More nearly serious answer: it depends on what you have in mind for the setting. A more realistic medieval army might mostly 'forage' (steal food from the folks they're conquering as they go, serious supply lines were, IIRC, a Napoleonic thing? (history buffs can correct me on those). A fantasy army might have fantastic foodstuffs like Tolkien's lembas or magic items that produce food and water (D&D has had a few of those over the editions - Decanter of Endless Water, Murlund's Spoon). An evil humanoid army might kill and eat their foes as they go. Spellcasters can create food. In a sufficiently fantatic world, where little things like the 2nd Law of Thermodynamics aren't even rumored, an army could use weird/impossible closed-loop provisioning strategies, like mounts that give birth every night, after which you butcher and eat them, sharing the food with their young who grow to full size by morning, and off you ride.

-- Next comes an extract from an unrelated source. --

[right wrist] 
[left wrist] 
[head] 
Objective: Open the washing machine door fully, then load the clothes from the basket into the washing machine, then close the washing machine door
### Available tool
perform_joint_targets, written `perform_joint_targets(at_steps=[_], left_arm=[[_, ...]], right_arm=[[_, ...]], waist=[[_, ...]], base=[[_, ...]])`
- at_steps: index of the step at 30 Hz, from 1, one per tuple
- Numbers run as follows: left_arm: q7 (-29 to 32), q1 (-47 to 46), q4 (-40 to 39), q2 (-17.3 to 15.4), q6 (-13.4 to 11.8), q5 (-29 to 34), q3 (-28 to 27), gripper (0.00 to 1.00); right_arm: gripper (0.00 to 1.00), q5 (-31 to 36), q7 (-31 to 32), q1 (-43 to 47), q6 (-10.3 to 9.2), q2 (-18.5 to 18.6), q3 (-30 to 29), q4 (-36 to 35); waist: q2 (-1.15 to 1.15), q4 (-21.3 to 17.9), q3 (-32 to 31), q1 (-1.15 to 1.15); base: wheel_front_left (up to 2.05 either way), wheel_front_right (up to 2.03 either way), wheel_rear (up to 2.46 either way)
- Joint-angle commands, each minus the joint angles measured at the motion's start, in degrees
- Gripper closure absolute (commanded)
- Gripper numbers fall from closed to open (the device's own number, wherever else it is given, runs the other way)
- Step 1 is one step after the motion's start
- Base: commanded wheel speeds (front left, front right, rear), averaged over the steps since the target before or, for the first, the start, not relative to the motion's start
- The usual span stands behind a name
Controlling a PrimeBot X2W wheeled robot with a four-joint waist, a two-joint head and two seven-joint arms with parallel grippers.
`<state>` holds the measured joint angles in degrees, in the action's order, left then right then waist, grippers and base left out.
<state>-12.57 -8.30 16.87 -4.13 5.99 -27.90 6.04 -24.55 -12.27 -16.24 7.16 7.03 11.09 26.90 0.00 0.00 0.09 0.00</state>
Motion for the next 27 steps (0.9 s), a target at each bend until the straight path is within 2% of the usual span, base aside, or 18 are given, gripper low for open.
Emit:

edit: specific D&D races? Well, in one edition, Dwarves made 'stonemeal biscuits' that were a day's worth of food in a compact package if you could bear to chew them. Elves, of course, would get the traditional tasty cakes from Tolkien. Gnomes might have magic mushrooms that grow instantly but only nourish gnomes (giving anyone else hallucinations). I could see an Eberron setting having canned goods and huge, intimidating-looking seige engines that are really just carrying the tons of canned goods it takes to feed an army. FR, IDK, I could imagine common infantry men griping about having to use Rings of Sustenance for weeks on end. More normal humans, I'm betting, would forage, because we're supposed to be all resourceful and adaptable.
Orcs would eat whichever of the above ran the slowest at mealtime.